Restatements of 403(b) plans received a deadline extension from March 31 to June 30, and deadline for Defined Benefit and Cash Balance plan restatements has been extended from April 30 to July 31.
Plan sponsors do not need to amend their plans to start using the CARES Act relief provisions. Formal amendments are not due until the last day of the first plan year beginning on or after January 1, 2022. (January 1, 2024 for governmental plans.) Plan sponsors who do not want CARES Act relief provisions to be available in their plans will need to contact their plan vendor to ensure that they have opted out of the provisions, as many vendors are including CARES Act relief provisions in plans by default.
John and Lisa urged plan sponsors to contact their Third Party Administrator (TPA), as well as their recordkeeper to ensure their participation in any of the new provisions is correctly stated in their plan.

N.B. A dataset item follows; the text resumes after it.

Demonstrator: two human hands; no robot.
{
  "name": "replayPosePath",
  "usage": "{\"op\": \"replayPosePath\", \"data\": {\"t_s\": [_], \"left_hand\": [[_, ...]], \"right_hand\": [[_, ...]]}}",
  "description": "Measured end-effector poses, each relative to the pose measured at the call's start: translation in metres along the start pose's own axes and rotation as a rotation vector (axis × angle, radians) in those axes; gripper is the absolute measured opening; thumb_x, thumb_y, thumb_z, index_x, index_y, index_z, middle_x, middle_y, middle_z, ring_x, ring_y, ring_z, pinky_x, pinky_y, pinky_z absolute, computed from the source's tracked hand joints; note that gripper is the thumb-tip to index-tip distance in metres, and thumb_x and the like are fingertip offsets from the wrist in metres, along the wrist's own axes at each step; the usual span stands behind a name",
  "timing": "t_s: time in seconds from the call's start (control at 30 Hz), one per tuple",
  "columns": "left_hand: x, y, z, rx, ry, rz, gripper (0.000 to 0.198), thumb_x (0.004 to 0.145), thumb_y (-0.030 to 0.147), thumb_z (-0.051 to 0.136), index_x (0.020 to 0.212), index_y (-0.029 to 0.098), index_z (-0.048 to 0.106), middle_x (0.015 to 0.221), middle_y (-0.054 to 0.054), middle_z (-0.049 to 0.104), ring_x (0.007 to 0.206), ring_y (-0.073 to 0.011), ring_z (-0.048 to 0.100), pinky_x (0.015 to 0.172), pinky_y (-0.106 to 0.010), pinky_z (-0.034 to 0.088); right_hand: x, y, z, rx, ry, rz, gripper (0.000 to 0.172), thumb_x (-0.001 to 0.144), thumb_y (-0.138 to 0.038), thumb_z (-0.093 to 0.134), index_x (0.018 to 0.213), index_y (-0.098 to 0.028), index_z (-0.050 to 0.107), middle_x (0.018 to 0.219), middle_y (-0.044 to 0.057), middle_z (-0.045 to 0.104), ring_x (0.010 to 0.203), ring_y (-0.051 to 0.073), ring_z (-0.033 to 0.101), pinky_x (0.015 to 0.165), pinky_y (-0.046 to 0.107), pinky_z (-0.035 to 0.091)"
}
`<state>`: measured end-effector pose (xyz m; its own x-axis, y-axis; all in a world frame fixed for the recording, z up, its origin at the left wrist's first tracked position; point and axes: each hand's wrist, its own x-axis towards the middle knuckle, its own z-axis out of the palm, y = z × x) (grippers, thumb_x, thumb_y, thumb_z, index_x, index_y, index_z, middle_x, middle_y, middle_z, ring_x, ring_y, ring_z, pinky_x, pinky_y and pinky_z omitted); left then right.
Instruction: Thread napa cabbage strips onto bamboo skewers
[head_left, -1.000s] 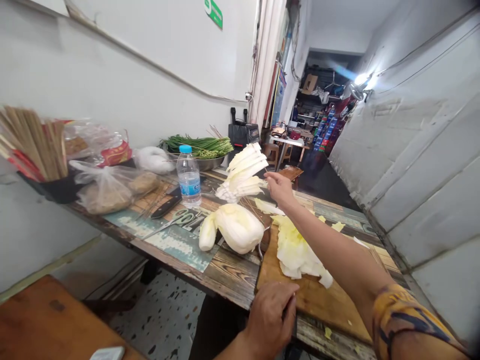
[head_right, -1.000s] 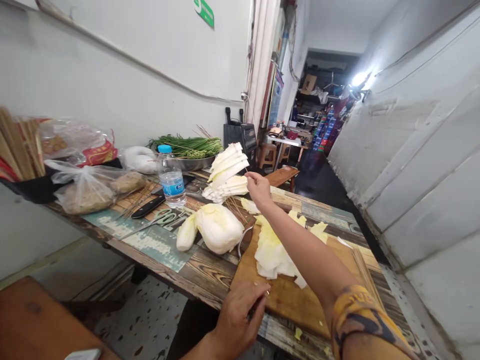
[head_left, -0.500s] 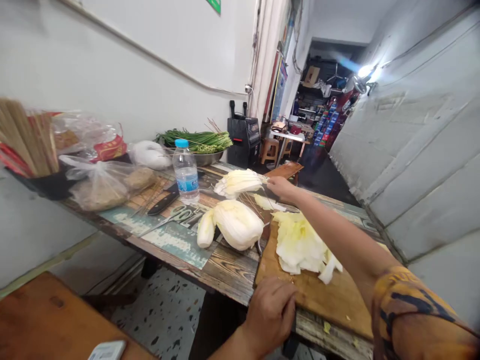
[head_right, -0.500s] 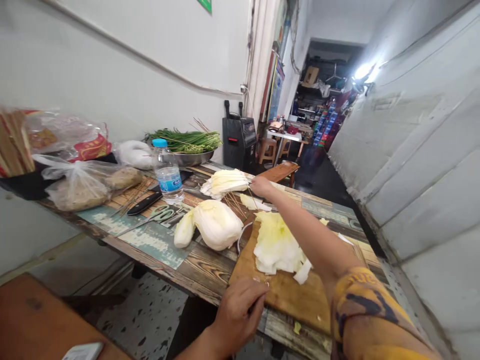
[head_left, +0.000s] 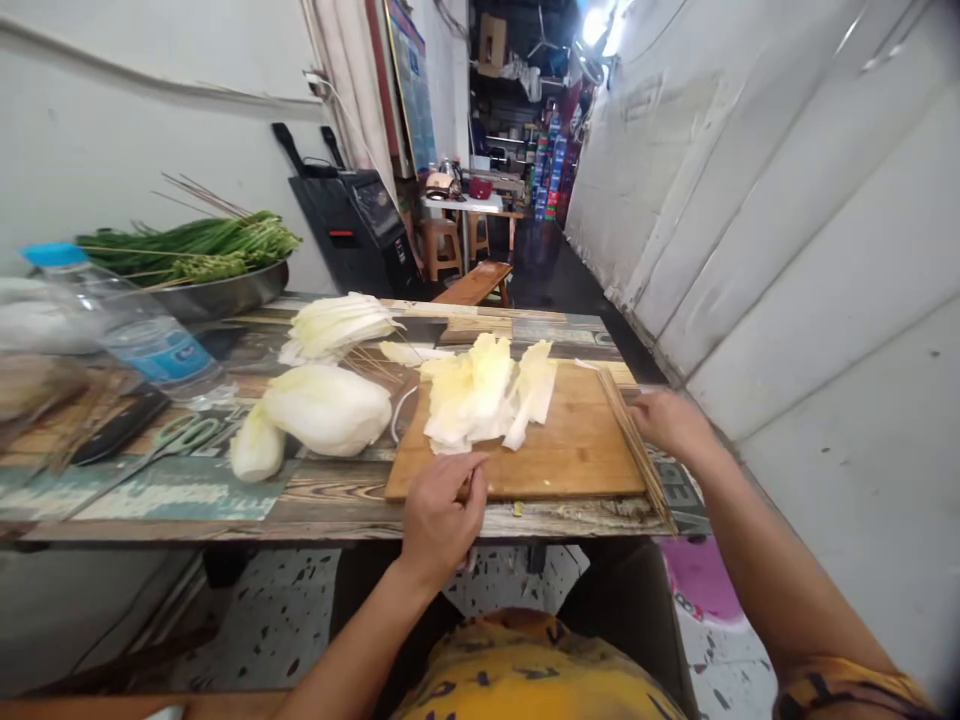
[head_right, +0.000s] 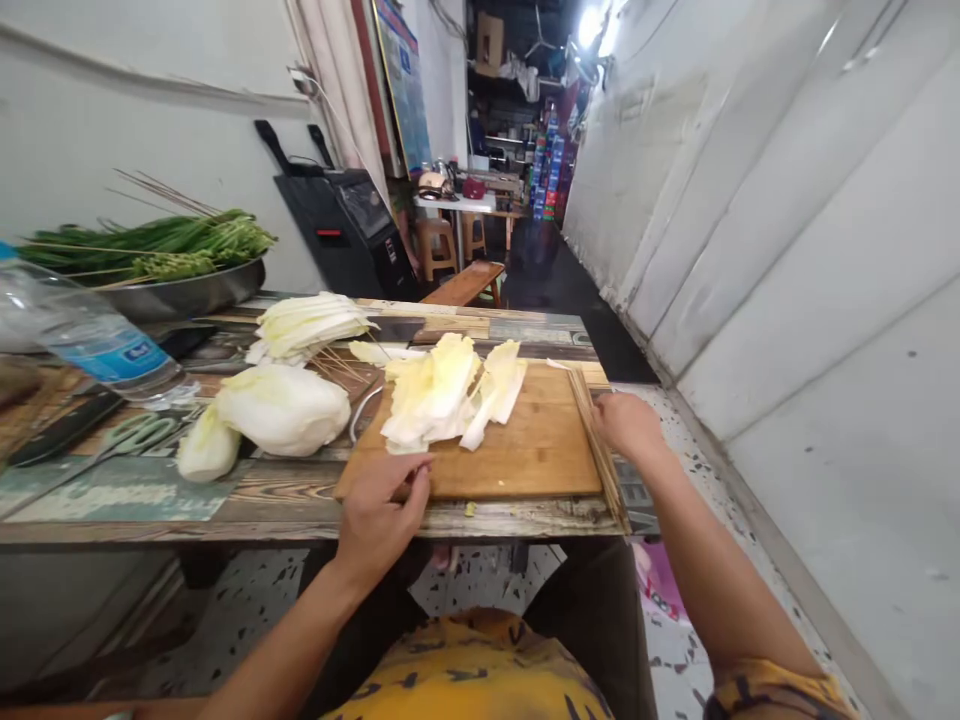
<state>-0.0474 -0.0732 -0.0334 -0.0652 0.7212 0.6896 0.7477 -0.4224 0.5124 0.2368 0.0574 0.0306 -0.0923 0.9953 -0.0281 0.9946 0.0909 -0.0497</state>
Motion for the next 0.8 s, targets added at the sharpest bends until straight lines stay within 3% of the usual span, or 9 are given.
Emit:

Defined Benefit and Cash Balance plan sponsors are especially encouraged to seek professional guidance on how their plan should be funded through 2020.
This may be a good time for employers to review their retirement plan and make amendments that adopt or reject various CARES Act provisions, as well as allowing hardship withdrawals if their plans currently do not. Understanding these provisions is crucial to the health of any retirement plan, and sponsors should consider taking this opportunity to consult with a retirement benefit professional to make sure they have a thorough understanding of their current plan so they can tailor it to best serve their company and their employees.